Harmse is only the second Olympian to withdraw from the games
for religious reasons. One must go back to 1924 when the Scottish
sprinter Eric Liddell dropped out of the 100 meter race in Paris
because the final took place on the Sabbath.
Jonathan Edwards, England's world record triple jumper, and hope
for a gold medal in Sydney, began his athletic career by refusing
to take part in Sunday games. The son of a preacher, he is married
to a missionary's daughter. But he later changed his mind about
this, claiming a revelation had come to him encouraging him to
jump on the Lord's Day.
He says, "My relationship with Jesus and with God is fundamental
to everything I do. I have made a commitment and dedication in
that relationship to serve God in every area of my life including
Triple Jump.
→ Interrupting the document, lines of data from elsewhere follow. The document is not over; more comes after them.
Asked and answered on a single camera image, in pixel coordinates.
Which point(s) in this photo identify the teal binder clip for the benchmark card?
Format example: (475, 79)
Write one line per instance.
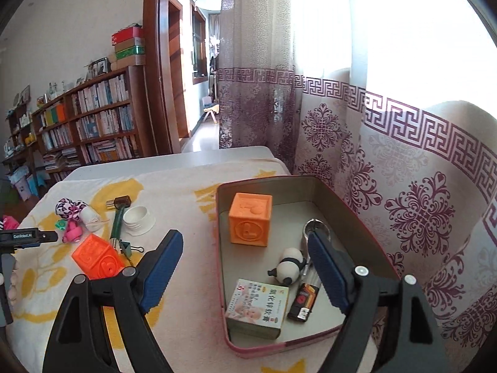
(127, 248)

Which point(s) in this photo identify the pink biscuit tin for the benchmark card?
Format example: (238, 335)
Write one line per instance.
(349, 248)

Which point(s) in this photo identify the leopard print plush pouch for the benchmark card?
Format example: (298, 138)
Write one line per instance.
(70, 208)

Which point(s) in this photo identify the gold black lipstick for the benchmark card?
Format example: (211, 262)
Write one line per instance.
(118, 203)

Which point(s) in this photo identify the pink knotted foam tube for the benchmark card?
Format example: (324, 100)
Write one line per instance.
(73, 232)

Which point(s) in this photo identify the wooden door frame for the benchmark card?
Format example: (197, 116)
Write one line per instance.
(155, 85)

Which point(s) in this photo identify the metal clip with panda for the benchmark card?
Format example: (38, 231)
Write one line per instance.
(289, 268)

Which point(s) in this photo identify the light orange embossed soft cube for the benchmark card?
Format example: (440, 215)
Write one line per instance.
(250, 221)

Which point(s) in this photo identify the dark green cream tube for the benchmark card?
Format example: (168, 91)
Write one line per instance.
(117, 223)

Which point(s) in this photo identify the wooden bookshelf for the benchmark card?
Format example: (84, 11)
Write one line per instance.
(101, 120)

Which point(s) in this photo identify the yellow green medicine box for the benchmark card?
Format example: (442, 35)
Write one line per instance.
(256, 311)

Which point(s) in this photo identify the white bandage roll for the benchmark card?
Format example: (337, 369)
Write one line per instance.
(92, 218)

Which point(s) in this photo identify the red-orange embossed soft cube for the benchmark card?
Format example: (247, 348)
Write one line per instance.
(99, 258)

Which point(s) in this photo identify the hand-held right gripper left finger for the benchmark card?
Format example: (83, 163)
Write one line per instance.
(161, 272)

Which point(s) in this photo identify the purple patterned curtain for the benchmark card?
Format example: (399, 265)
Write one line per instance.
(388, 163)

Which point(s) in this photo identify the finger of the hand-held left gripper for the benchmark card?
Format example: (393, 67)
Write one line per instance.
(48, 236)

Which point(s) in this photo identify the white table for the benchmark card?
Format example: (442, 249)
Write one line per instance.
(174, 159)

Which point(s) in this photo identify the white plastic lid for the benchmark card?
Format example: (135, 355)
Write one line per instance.
(139, 220)

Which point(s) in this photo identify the person's left hand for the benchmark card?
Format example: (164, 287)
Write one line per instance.
(12, 285)

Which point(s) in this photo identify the low wooden shelf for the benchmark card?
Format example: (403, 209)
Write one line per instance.
(17, 140)

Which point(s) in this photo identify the black orange striped lighter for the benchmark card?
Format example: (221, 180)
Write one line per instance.
(305, 303)

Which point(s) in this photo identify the small wooden stool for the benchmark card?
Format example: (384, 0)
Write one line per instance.
(209, 110)

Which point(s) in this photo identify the white yellow printed blanket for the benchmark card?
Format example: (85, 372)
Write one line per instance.
(186, 209)

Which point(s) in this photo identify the stack of cardboard boxes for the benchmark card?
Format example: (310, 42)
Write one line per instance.
(128, 46)

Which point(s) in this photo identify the small green red packet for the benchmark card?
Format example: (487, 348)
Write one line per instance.
(60, 224)

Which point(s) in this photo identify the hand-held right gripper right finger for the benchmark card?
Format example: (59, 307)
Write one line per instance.
(328, 272)

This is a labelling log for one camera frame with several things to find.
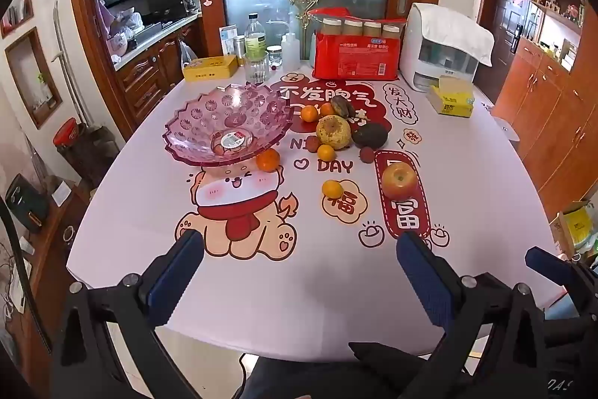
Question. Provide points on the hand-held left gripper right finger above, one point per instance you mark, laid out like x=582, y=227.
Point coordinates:
x=420, y=282

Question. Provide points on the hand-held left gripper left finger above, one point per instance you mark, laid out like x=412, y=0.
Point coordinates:
x=175, y=273

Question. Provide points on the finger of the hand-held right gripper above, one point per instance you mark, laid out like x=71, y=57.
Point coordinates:
x=542, y=259

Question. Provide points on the red apple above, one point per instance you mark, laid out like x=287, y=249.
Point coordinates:
x=399, y=183

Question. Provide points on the mandarin orange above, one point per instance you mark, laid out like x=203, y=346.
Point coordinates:
x=326, y=152
x=308, y=113
x=267, y=159
x=332, y=188

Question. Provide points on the red lychee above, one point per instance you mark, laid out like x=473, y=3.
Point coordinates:
x=366, y=154
x=316, y=145

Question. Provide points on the dark avocado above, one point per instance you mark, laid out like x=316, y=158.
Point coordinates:
x=369, y=135

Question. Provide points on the spotted yellow pear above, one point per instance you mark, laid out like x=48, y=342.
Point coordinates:
x=332, y=132

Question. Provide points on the pink glass fruit bowl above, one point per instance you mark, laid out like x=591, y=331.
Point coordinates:
x=233, y=109

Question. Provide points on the overripe brown banana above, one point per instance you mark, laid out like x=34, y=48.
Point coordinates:
x=340, y=105

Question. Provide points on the cardboard box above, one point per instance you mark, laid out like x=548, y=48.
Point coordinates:
x=574, y=226

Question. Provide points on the printed cartoon tablecloth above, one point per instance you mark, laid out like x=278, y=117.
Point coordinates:
x=303, y=277

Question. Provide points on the wooden sideboard cabinet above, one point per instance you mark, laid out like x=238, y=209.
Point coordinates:
x=551, y=109

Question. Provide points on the black bag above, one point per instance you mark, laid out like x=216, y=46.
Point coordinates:
x=25, y=202

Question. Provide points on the yellow tissue pack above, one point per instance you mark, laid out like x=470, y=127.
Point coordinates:
x=451, y=102

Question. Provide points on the wooden kitchen base cabinets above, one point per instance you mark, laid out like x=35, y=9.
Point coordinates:
x=145, y=76

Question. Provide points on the yellow tin box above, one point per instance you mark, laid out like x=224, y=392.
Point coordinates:
x=209, y=68

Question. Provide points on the clear plastic bag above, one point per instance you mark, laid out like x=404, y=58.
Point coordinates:
x=188, y=57

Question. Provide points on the clear drinking glass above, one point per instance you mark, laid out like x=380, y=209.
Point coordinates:
x=257, y=69

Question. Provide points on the white countertop appliance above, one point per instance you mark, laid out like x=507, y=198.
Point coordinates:
x=439, y=62

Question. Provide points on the metal can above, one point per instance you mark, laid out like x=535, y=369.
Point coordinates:
x=239, y=51

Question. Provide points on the brown entry door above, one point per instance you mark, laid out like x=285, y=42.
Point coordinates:
x=502, y=29

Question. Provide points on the red pack of paper cups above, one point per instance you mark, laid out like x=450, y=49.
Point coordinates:
x=355, y=57

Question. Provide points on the small glass jar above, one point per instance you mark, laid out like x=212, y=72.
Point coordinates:
x=274, y=57

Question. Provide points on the small paper carton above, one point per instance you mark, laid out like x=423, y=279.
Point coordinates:
x=228, y=39

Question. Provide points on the white squeeze bottle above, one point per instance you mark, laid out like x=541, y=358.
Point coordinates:
x=289, y=53

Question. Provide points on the white cloth cover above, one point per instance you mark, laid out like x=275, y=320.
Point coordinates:
x=453, y=27

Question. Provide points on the clear plastic bottle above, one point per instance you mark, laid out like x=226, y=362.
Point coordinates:
x=255, y=36

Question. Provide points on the wooden display shelf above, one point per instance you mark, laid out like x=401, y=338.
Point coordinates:
x=556, y=1

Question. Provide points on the wooden wall niche frame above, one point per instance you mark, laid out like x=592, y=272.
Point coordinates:
x=18, y=81

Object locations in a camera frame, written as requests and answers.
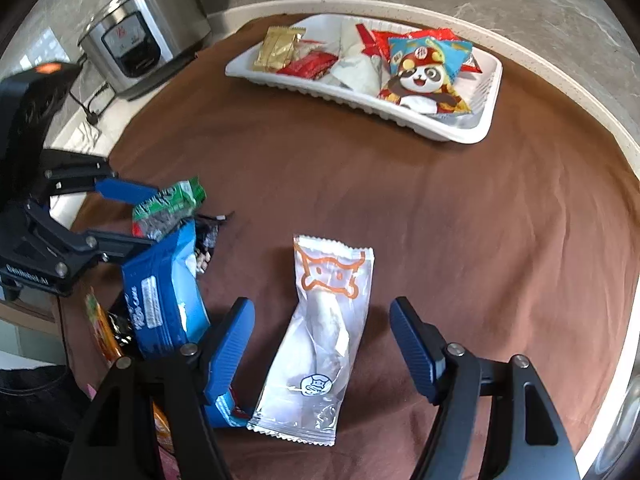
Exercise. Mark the red and green snack packet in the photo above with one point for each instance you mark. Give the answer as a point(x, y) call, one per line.
point(165, 207)

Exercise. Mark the gold snack packet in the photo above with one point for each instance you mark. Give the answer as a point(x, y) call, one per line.
point(277, 50)

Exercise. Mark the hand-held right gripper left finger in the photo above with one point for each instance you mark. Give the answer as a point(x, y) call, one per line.
point(230, 350)

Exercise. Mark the brown cloth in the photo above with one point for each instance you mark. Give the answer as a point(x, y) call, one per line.
point(350, 175)

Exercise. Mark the clear packet with orange print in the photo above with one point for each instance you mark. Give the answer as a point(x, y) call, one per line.
point(320, 340)

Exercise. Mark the white ribbed plastic tray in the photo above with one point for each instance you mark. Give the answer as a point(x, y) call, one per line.
point(450, 130)

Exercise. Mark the blue panda snack packet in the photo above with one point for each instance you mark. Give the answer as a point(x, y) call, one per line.
point(425, 75)

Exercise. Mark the white folded cloth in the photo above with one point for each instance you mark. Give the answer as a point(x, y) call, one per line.
point(85, 135)

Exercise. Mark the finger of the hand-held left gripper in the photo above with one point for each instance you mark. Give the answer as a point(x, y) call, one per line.
point(115, 241)
point(125, 191)

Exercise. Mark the black snack packet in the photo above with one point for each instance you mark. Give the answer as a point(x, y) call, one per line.
point(207, 240)

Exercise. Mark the person's dark clothing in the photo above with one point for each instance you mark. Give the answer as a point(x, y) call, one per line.
point(35, 410)

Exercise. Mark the orange snack packet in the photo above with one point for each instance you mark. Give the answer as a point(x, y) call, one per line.
point(100, 325)

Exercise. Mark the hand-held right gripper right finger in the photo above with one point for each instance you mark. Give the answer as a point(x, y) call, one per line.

The most important news, though, is the gospel of
Jesus Christ. Many exciting things have happened to me in my life,
but the most crucial is that my sins have been forgiven and I
know God."
Eric Liddell managed to negotiate an unheard-of switch from the
100 meter race which he had been scheduled to run to the 400 meter,
for which he had not trained, later in the week. On July 11, 1924,
Liddell won that race and was showered with Olympic glory.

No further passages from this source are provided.